Figure 3. Voltage-gated sodium channel activation is required for noisy subthreshold voltage fluctuations.

Figure 3.

(a) The amplitude of subthreshold fluctuations (see example waveform in inset) rises sharply above a threshold membrane potential (≈ −50 mV). Measurements for 23 cells indicated by different symbols. The curve shows a fit to a model of combined NaP (1950 channels) and gKt (180 channels) single channel noise, see Materials and methods for details).

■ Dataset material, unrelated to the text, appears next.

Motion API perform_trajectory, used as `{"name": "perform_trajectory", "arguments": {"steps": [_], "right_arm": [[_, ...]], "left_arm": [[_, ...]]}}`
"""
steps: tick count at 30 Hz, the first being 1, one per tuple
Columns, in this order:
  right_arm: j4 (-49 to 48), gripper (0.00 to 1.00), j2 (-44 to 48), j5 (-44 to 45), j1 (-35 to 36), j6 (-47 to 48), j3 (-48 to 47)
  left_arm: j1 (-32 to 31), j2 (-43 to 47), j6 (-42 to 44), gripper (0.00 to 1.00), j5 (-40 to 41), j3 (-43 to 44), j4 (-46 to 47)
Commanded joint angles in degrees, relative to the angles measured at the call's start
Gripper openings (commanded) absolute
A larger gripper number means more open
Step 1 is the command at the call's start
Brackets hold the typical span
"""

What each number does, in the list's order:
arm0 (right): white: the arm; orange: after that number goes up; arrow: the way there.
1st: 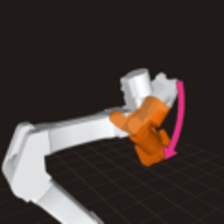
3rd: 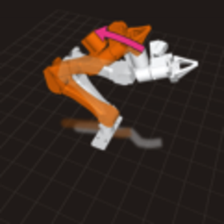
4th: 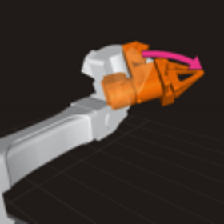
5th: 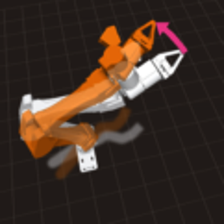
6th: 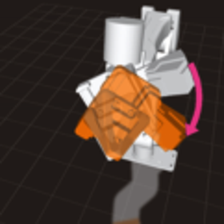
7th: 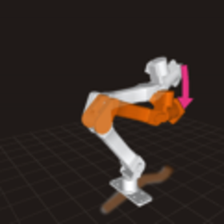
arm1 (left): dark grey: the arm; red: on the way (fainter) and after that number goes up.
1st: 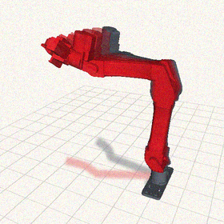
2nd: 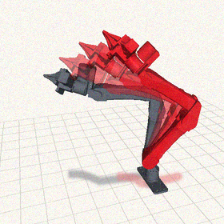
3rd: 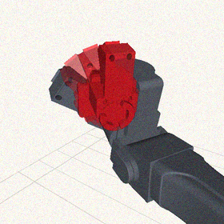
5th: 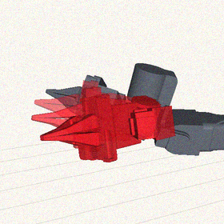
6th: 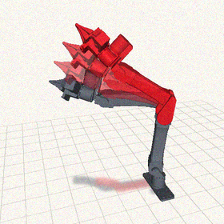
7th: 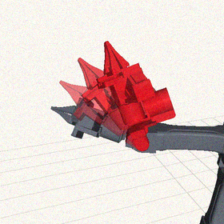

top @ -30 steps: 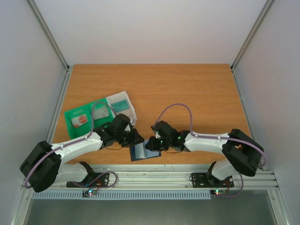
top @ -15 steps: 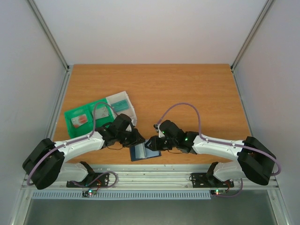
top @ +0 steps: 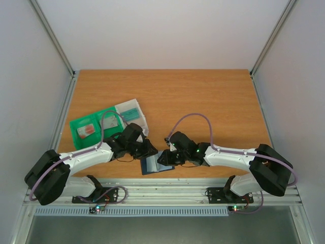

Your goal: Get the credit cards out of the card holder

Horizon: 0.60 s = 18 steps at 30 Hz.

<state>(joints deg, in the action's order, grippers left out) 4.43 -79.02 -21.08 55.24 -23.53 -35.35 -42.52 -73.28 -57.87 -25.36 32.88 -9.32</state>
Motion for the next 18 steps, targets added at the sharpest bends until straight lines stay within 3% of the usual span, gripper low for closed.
{"name": "perform_trajectory", "arguments": {"steps": [1,8,18], "right_arm": [[2.20,0.18,-0.69,0.91,0.38,0.50,-2.27],[5.79,0.13,0.77,3.62,0.36,0.97,-2.41],[17.21,0.18,5.33,14.29,0.39,2.25,-3.71]], "left_arm": [[-0.31,-0.74,-1.05,0.16,-1.54,-0.13,5.87],[-0.28,-0.22,-0.57,0.20,-0.16,-0.33,3.54],[-0.34,2.01,0.81,0.26,2.96,-1.45,1.29]]}}
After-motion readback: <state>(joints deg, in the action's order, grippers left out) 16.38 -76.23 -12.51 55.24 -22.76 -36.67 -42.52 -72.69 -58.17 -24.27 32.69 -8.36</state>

Inset: three example traces for one cell during step current stimulation of 60, 90 and 100 pA, showing the onset of membrane potential noise. (b) Fluctuations are blocked by applying tetrodotoxin (TTX, 100 nM). Membrane potential traces in another IS cell with and without perfusion of TTX, in response to the same current step, which is subthreshold in the steady-state after an initial doublet (top). Corresponding amplitude histogram of the membrane potential (bottom). (c) Membrane current in a cell-attached patch in response to repeated depolarizing steps, from RP-20 mV to RP+40 mV, as indicated. RP = resting membrane potential. Sodium channel openings are both transient, within 10 ms of the depolarization, and persistent, occurring late in the depolarization. (d) Transient and persistent openings at higher time resolution. (e) Whole-cell recordings confirming the presence of a TTX-sensitive, non-inactivating inward current at the firing threshold potential range (−55 mV). A slowly depolarising ramp (20 mV/s, from −80 mV to −10 mV, −70 mV holding potential) was applied in the presence of TEA (2 mM), 4-AP (2 mM) and Cd+2 (200 μM) in order to eliminate K+ and Ca+2 currents, with TTX (500 nM) added during the trial shown in red.